Un especialista en bienaventuranzas, J. Dupont, insistía en que estas son como «la prueba del algodón» de la presencia de Dios: si los que lloran son consolados, Dios está reinando, hay Reino de Dios; si los mansos heredan la tierra (y no los «duros» o resabiados de toda vida), Dios está reinando; si los pobres tienen la Buena noticia de que ya no van a ser pobres más, porque en la fraternidad del Reino su pobreza es inadmisible, Dios está reinando, al fin, en nuestras vidas, en nuestras relaciones.

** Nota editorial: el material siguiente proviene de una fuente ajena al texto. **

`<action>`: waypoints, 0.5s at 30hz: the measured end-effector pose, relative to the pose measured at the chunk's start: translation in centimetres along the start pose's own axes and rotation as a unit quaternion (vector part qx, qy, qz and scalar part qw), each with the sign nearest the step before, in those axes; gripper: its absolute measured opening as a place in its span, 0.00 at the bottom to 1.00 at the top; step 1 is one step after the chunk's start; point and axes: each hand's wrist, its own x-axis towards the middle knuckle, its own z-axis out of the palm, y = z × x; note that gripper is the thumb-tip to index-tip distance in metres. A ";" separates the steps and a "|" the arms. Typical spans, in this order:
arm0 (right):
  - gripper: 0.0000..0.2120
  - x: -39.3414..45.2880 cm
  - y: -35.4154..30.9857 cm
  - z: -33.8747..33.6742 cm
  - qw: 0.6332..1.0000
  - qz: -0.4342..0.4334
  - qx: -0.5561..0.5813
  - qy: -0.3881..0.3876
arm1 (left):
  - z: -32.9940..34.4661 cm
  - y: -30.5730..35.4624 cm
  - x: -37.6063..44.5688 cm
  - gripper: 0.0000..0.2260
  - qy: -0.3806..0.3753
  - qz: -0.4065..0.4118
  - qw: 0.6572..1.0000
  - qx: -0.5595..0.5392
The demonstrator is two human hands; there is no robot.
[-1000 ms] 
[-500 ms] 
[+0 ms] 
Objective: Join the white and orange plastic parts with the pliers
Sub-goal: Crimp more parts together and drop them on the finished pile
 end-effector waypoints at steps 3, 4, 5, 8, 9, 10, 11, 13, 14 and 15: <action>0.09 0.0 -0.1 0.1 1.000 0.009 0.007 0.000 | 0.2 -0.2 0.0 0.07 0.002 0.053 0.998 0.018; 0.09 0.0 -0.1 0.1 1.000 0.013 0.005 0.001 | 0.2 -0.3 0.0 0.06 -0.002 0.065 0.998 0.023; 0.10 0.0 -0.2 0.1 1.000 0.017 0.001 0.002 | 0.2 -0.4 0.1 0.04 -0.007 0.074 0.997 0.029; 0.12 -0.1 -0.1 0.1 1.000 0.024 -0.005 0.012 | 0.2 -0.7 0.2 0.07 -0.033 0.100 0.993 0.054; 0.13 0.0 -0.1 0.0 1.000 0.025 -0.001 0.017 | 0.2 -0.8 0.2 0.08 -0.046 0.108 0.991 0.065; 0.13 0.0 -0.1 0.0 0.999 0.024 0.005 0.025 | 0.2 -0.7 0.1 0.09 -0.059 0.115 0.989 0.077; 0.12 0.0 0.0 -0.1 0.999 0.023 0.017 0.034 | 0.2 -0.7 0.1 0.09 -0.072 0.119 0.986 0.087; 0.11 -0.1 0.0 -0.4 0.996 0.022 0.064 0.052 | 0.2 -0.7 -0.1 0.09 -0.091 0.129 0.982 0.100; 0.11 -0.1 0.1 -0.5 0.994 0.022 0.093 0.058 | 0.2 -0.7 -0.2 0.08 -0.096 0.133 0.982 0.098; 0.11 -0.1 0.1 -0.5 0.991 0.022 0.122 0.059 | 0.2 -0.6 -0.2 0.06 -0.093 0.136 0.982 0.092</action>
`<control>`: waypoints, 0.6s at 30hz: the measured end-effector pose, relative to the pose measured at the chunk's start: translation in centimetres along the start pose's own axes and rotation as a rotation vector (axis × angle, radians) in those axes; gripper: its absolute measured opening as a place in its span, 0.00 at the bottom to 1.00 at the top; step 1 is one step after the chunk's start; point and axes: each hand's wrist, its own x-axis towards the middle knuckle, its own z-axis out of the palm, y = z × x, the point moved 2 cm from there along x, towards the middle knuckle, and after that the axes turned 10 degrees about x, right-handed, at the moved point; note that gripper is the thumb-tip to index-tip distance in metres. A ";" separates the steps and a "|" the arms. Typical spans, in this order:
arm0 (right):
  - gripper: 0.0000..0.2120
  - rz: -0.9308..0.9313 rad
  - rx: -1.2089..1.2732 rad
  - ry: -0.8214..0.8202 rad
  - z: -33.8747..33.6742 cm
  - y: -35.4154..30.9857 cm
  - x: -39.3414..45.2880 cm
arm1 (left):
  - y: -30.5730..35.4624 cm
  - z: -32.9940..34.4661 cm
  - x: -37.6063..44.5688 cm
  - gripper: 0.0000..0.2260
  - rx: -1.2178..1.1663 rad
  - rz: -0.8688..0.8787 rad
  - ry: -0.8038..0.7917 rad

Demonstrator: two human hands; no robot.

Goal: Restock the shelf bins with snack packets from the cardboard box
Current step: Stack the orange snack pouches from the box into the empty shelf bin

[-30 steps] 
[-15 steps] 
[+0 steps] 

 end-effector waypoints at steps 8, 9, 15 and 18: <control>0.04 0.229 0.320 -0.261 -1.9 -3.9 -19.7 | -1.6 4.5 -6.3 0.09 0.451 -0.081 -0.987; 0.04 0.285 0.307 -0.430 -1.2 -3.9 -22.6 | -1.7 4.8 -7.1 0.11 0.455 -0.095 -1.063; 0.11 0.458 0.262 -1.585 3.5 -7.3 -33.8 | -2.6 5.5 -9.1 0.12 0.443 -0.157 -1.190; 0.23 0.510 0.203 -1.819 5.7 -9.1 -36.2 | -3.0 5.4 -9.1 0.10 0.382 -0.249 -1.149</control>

Es la hora de escuchar la Palabra hecha cuerpo, hecha «vida entregada» y muchas veces también «sangre derramada», que nos habla en los movimientos cada vez más amplios de ciudadanos y ciudadanas que nos gritan que otro mundo y otra Iglesia son posible, en hombres y mujeres que no se contentan con el desorden establecido.
Ser seguidor de Jesús es, aun en medio de todos los ruidos que nos rodean, ser capaz de escuchar, porque sabemos que estamos en camino.